• _EXERCISE GOAL_
Look through the listing below for the line containing "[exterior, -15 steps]". Copy it and each line after it up to and including the line containing "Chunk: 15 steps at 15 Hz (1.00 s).", exactly, leaving out pictures.

• _ENTRIES PROVIDED_
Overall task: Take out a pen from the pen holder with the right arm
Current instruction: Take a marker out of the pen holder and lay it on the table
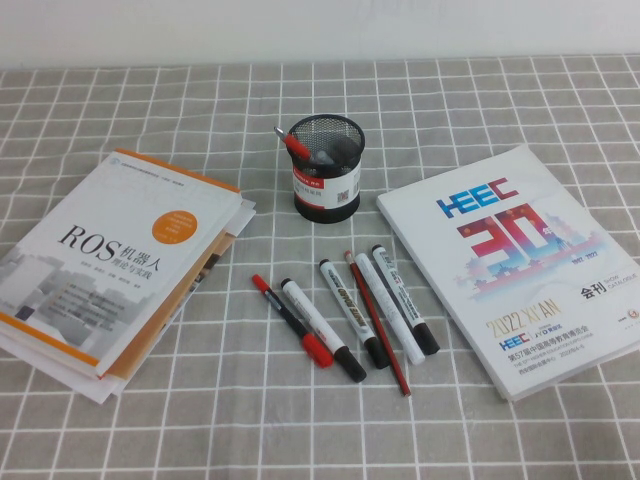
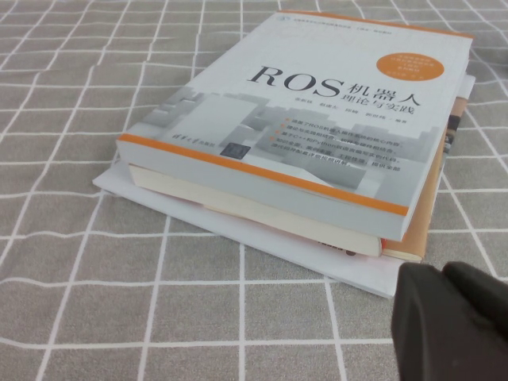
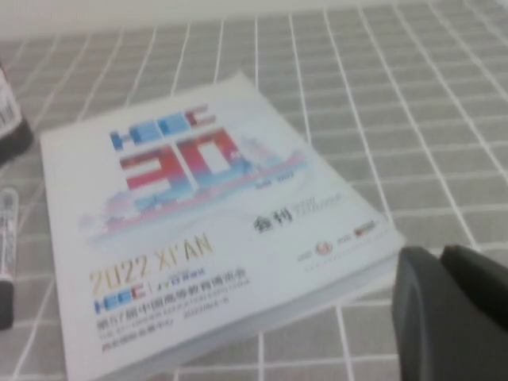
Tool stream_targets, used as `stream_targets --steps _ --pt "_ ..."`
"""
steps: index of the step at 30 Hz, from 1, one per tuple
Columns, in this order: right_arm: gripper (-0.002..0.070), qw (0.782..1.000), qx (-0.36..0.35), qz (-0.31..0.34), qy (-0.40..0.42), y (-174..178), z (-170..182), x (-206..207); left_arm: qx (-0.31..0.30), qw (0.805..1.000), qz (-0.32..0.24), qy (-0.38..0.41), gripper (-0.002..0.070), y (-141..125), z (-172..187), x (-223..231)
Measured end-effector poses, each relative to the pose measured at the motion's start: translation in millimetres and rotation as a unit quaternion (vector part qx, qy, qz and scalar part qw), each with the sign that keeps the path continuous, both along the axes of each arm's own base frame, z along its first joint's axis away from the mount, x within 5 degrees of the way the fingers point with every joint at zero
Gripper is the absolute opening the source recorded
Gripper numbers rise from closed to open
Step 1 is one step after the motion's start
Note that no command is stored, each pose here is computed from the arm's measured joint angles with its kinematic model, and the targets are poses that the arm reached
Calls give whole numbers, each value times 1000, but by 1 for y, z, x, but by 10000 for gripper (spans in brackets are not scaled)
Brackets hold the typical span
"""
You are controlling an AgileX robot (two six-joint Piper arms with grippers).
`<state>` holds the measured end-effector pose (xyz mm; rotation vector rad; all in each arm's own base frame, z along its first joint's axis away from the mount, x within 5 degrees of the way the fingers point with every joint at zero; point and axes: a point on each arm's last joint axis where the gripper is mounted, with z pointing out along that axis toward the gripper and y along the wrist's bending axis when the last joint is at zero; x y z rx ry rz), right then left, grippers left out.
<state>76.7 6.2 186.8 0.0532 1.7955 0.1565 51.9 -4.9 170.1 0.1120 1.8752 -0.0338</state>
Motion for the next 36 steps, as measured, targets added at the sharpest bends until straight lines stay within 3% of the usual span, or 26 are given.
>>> stream_targets --steps 6,18,36 --pt "-12 1000 3 2 -30 0 1 -12 0 1000 0 0 -3 0 0 0" --pt "-12 999 -31 23 34 1 -15 -24 0 1000 0 0 -3 0 0 0" --pt "-12 998 -35 23 38 1 -16 -24 0 1000 0 0 -3 0 0 0"
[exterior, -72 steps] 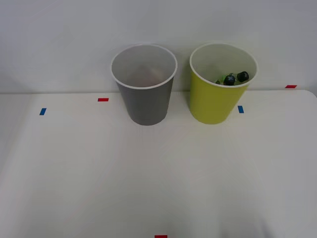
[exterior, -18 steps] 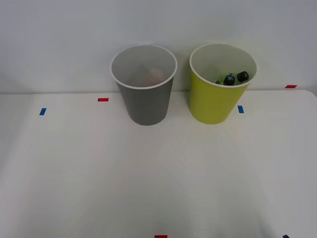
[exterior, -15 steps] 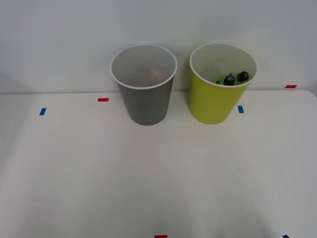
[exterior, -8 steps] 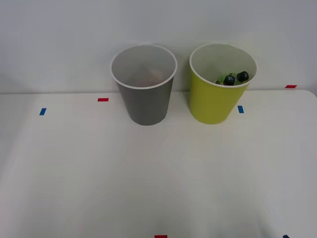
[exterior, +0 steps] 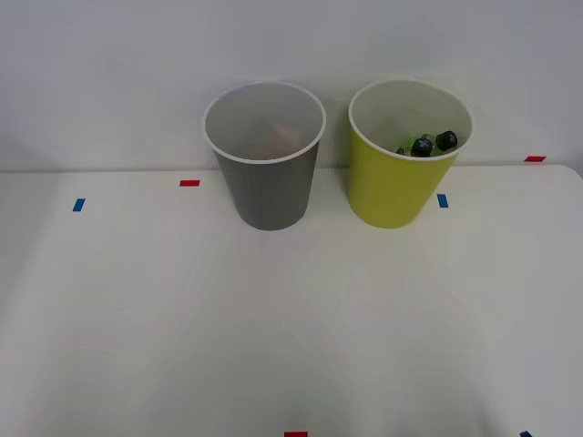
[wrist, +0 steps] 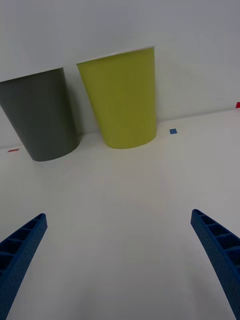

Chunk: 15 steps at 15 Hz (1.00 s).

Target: Put cans in the gray bin, plastic bottles in the light green bin

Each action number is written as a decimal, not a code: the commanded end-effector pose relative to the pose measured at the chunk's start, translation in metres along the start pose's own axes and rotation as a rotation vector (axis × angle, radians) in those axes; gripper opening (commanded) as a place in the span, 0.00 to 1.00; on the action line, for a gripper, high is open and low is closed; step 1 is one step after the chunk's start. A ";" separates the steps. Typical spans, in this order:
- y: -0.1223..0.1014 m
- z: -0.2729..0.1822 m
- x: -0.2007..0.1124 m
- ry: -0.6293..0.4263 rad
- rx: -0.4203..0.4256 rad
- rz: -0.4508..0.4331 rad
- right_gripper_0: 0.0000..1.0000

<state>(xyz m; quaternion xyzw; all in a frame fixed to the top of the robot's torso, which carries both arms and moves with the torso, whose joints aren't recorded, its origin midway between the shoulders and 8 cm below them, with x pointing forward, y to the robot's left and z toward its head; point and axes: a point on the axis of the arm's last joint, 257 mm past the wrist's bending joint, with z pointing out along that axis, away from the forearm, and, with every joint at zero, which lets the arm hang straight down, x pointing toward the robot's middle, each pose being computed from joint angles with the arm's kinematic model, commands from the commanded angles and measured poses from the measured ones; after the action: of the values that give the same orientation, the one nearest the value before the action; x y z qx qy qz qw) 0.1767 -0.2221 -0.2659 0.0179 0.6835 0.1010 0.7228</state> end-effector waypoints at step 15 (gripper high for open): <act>0.000 0.000 0.000 0.000 0.000 0.000 1.00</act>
<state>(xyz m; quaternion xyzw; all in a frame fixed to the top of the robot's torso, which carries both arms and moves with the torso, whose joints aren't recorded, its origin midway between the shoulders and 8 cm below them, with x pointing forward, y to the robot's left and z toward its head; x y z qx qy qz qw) 0.1767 -0.2221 -0.2659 0.0179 0.6835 0.1010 0.7227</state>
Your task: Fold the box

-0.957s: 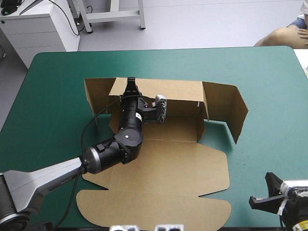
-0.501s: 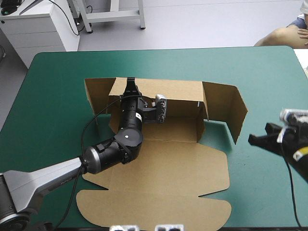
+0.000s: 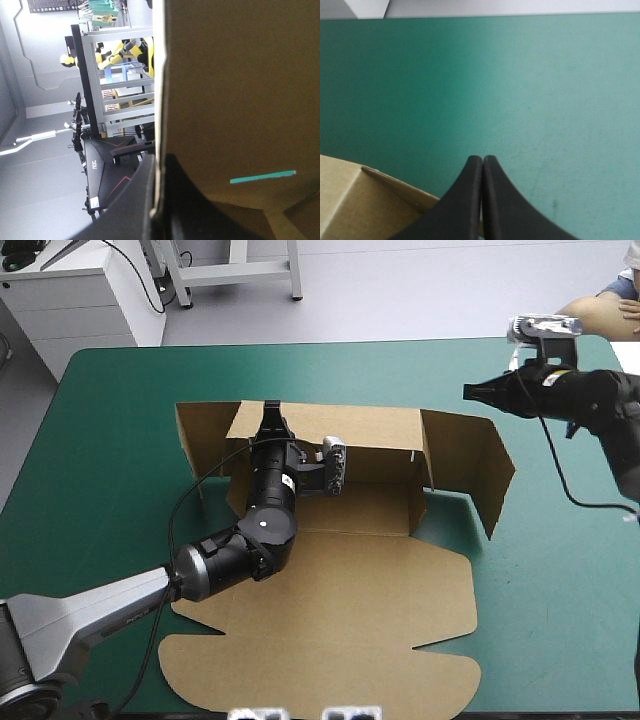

• _SOLVED EXERCISE_
[exterior, -15 steps] 
[exterior, -8 steps] 
[exterior, +0 steps] 
[wrist, +0 steps] 

Chunk: 15 steps at 15 Hz (1.00 s).

The output above is complete as it stands.